Bile duct injury including a subcapsular biloma, focal strictures of the common hepatic or bile duct and diffuse dilatation of the intrahepatic ducts has been reported with a 0.5-2% incidence (56, 57). Bilomas seem to be associated with the use of Lipiodol and focal strictures of large bile ducts with the use of gelatin sponge particles (56). Therefore, careful use of these agents with a meticulous level of embolization may reduce bile duct injury.

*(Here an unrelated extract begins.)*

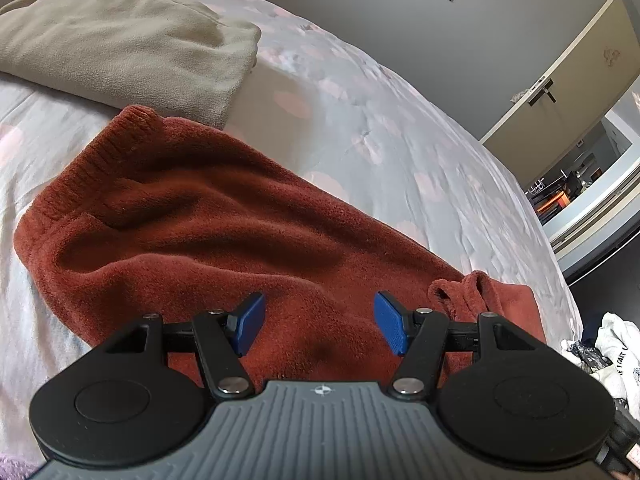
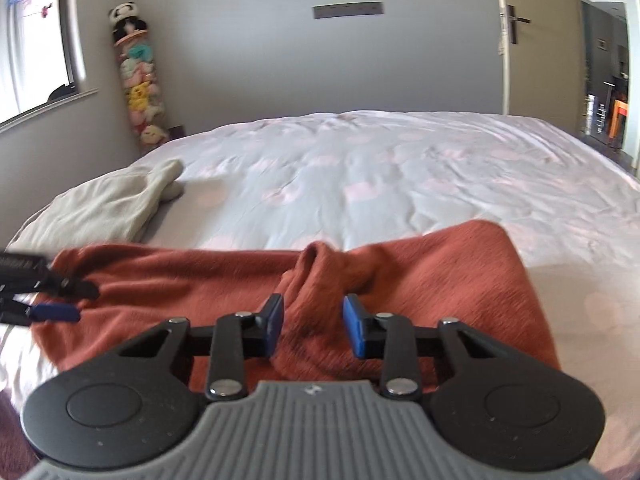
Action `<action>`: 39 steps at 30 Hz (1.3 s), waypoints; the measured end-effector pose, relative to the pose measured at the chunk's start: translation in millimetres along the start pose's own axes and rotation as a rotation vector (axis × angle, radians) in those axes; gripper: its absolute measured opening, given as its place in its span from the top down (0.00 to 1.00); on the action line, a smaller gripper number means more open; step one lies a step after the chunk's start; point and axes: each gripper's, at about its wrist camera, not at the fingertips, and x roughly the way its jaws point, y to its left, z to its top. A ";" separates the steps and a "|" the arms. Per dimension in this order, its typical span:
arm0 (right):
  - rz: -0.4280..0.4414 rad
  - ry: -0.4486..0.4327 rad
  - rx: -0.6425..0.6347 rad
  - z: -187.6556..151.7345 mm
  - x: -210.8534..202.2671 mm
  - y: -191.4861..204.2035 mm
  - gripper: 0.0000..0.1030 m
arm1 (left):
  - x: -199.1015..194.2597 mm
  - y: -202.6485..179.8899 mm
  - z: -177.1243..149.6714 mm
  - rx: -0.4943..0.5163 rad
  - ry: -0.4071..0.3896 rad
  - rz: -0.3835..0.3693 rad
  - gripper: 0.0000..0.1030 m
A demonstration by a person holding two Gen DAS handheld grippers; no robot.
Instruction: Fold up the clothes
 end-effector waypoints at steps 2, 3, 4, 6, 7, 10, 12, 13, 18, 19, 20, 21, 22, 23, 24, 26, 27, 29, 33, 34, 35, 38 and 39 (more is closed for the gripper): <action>-0.043 0.036 -0.005 9.7 17.1 -2.3 0.74 | 2.1 1.0 -0.7 -0.003 0.009 0.000 0.43; -0.065 0.055 -0.005 13.2 27.2 -3.5 0.75 | 4.0 1.7 -1.0 -0.006 0.017 0.004 0.43; -0.077 0.070 0.006 15.3 36.3 -4.3 0.76 | 6.0 2.4 -1.2 -0.010 0.025 0.008 0.43; -0.077 0.103 0.036 16.3 53.4 -3.8 0.78 | 9.9 5.1 -1.5 -0.023 0.042 0.012 0.43; -0.076 0.120 0.047 15.7 61.3 -2.1 0.78 | 12.0 6.7 -1.6 -0.032 0.051 0.013 0.43; -0.066 0.184 0.016 4.4 81.7 13.0 0.78 | 18.8 10.4 -1.6 -0.051 0.081 0.024 0.43; -0.074 0.232 -0.008 -5.7 95.9 20.4 0.78 | 23.4 11.6 -2.2 -0.053 0.103 0.030 0.43; -0.082 0.238 -0.019 -11.0 101.2 21.3 0.78 | 25.4 12.0 -2.5 -0.053 0.112 0.032 0.43; -0.086 0.255 -0.046 -16.7 110.8 18.9 0.80 | 27.0 12.7 -3.7 -0.049 0.126 0.031 0.43; -0.079 0.257 -0.036 -14.4 108.2 16.8 0.80 | 26.5 12.9 -3.9 -0.049 0.125 0.031 0.43; -0.072 0.258 -0.026 -12.1 105.2 14.5 0.80 | 25.8 13.0 -4.2 -0.049 0.124 0.030 0.43; -0.062 0.243 -0.009 -9.7 96.7 10.9 0.79 | 24.8 13.1 -4.3 -0.048 0.121 0.030 0.43; -0.053 0.227 0.007 -7.3 88.3 7.3 0.79 | 23.7 12.7 -4.1 -0.046 0.117 0.030 0.43; -0.043 0.212 0.024 -4.9 79.9 3.6 0.79 | 22.0 11.2 -3.9 -0.041 0.111 0.033 0.43; -0.035 0.197 0.039 -2.5 71.5 -0.3 0.77 | 20.2 8.9 -3.7 -0.034 0.105 0.037 0.43; -0.052 0.182 0.038 1.9 53.8 -13.4 0.73 | 15.7 0.5 -2.7 -0.010 0.089 0.050 0.43; -0.060 0.174 0.037 4.0 45.0 -19.9 0.72 | 13.6 -4.2 -2.2 0.003 0.082 0.052 0.43; -0.077 0.159 0.036 8.4 27.4 -33.0 0.66 | 11.1 -16.3 -1.9 0.029 0.074 0.028 0.43; -0.162 0.166 0.006 12.7 2.5 -67.3 0.60 | 17.5 -48.1 -5.0 0.053 0.096 -0.026 0.43; -0.187 0.171 0.003 12.4 -2.6 -77.1 0.60 | 20.2 -57.7 -5.5 0.066 0.105 -0.037 0.43; -0.208 0.171 0.015 10.8 -7.9 -87.6 0.60 | 22.7 -67.0 -6.9 0.081 0.111 -0.048 0.43; -0.267 0.168 0.060 4.7 -22.9 -118.6 0.57 | 32.1 -99.5 -12.8 0.130 0.106 -0.078 0.43; -0.281 0.165 0.087 1.4 -27.2 -129.0 0.56 | 34.5 -109.6 -14.9 0.145 0.098 -0.087 0.43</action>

Upper gastrointestinal complications such as gastritis, ulceration and bleeding can occur after TACE caused by the regurgitation of embolic agents into the gastric arteries, by the presence of anatomic variants (e.g., an accessory left gastric artery arising from the left hepatic artery) and by the development of stress ulcers. Upper gastrointestinal bleeding occurred in 3% (median) of the patients (range, 0-22%) in 23 trials that involved 2,593 patients (4). It is essential to recognize the presence of any of the anatomic variants and to prevent the efflux of a drug into the gastrointestinal organs.

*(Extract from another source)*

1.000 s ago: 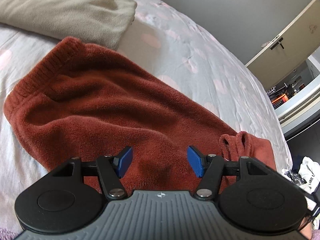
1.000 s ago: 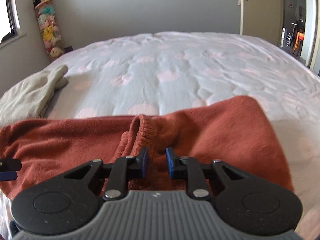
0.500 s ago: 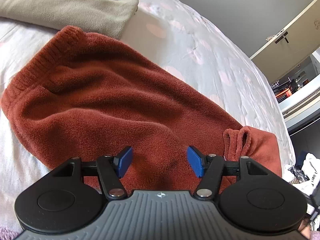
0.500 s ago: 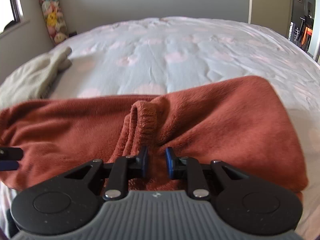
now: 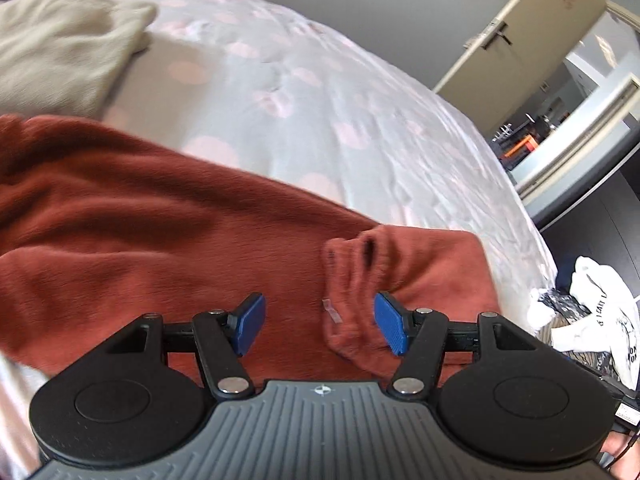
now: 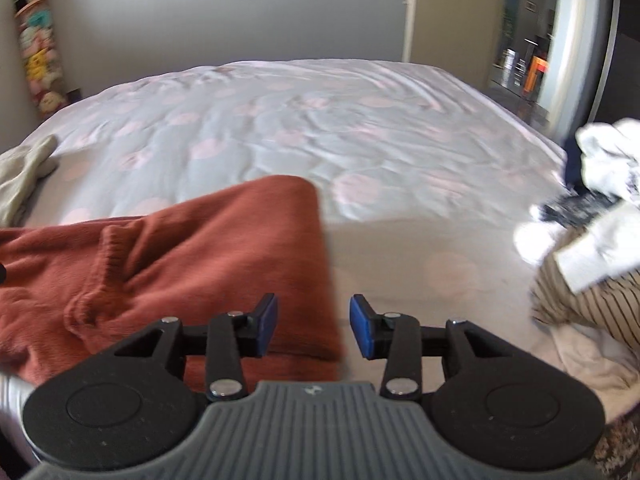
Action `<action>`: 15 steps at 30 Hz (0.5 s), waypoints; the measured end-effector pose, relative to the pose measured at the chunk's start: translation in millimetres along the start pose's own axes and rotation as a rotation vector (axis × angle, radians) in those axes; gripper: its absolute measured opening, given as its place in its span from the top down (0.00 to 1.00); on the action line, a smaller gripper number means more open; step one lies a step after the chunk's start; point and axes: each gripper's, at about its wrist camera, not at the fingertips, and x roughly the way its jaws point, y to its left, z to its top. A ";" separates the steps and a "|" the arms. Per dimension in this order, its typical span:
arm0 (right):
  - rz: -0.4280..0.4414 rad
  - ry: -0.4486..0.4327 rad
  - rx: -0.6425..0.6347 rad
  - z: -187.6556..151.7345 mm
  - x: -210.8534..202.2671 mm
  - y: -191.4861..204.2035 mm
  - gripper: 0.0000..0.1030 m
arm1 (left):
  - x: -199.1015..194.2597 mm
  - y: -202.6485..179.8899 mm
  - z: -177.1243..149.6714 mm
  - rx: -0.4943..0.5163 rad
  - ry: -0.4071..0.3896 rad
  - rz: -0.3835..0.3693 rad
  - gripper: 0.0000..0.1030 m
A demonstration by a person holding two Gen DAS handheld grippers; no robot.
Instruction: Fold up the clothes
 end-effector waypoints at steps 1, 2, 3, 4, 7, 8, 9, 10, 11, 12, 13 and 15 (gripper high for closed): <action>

It has been shown that TACE is the only palliative treatment that can benefit HCC patients ineligible for curative treatment in terms of survival, and TACE has been widely accepted as standard therapy in selected patients. However, several important issues remain to be clarified including what is the best chemotherapeutic drug to employ, what is the best embolization agent to utilize and what is the most appropriate retreatment schedule. Most importantly, the survival gain of TACE seems to be marginal, partly due to HCCs having tumor portions supplied by the portal vein such as the periphery or the extracapsular portion of an advanced HCC though the use of Lipiodol has a theoretical advantage as it can reach the portal vein (31, 32). Recent advancement in microcatheter technology has made it possible to perform ultraselective catheterization of tumor feeding arteries. Miyayama et al. (10) used a newly designed 2-Fr tip microcatheter to facilitate superselective catheterization of tumor feeders and the overflow of Lipiodol emulsion into the portal vein. With the use of this technique, marked visualization of the portal veins due to overflowed Lipiodol emulsion was noted in almost half of the tumors and a greater grade of portal vein visualization was associated with lower local tumor recurrence. Another strategy to improve the therapeutic effect of TACE may be the use of DEB (18). DEB consists of PVA beads and doxorubicin, and PVA beads loaded with doxorubicin is supposed to act as a drug carrier capable of releasing doxorubicin in a slow and controlled manner. In a recent study, the pharmacokinetic profiles of injected doxorubicin were significantly better in TACE using DEB than in conventional TACE and the reported 1-year and 2-year survival after TACE using DEB was 93% and 89%, respectively (18). There have been efforts to improve therapeutic efficacy of TACE by combining TACE with other modality treatments such as radiofrequency ablation (RFA). Cheng et al. (58) recently showed that the use of combined TACE-RFA was superior to the use of TACE alone or RFA alone in selected patients reporting that the median survival time of the patients treated with TACE-RFA was 37 months while median survival times of TACE alone and RFA alone were 24 months and 22 months, respectively. Through these investigations, the limitations of TACE are expected to be overcome, and it is hoped to expand the indications and clinical benefits of TACE.